● Work to complete: Wherever the string "when" shows up in the records below, return that line.

(Stored dataset items)
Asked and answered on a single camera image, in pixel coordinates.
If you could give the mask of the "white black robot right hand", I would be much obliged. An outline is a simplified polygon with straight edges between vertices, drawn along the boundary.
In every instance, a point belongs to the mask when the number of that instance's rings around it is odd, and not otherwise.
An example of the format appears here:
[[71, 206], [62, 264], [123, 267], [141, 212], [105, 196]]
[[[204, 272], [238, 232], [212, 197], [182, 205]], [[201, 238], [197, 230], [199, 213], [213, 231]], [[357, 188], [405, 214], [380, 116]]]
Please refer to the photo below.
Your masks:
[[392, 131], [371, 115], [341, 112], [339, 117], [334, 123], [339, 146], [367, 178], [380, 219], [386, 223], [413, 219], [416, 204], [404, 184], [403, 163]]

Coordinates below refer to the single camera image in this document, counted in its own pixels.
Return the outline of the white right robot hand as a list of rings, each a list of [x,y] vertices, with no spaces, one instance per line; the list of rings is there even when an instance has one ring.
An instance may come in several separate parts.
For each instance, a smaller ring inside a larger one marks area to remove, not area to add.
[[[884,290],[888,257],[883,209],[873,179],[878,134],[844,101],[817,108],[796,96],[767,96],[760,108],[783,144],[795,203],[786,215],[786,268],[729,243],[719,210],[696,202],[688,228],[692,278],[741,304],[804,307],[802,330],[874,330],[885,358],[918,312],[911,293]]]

● Written response:
In every instance, a point belongs to the mask when the number of that instance's rings around it is odd, and not otherwise.
Return the outline of the white right robot hand as a list of rings, each a list of [x,y] vertices, with no spaces, one instance per line; the list of rings is there even when an instance has one ring.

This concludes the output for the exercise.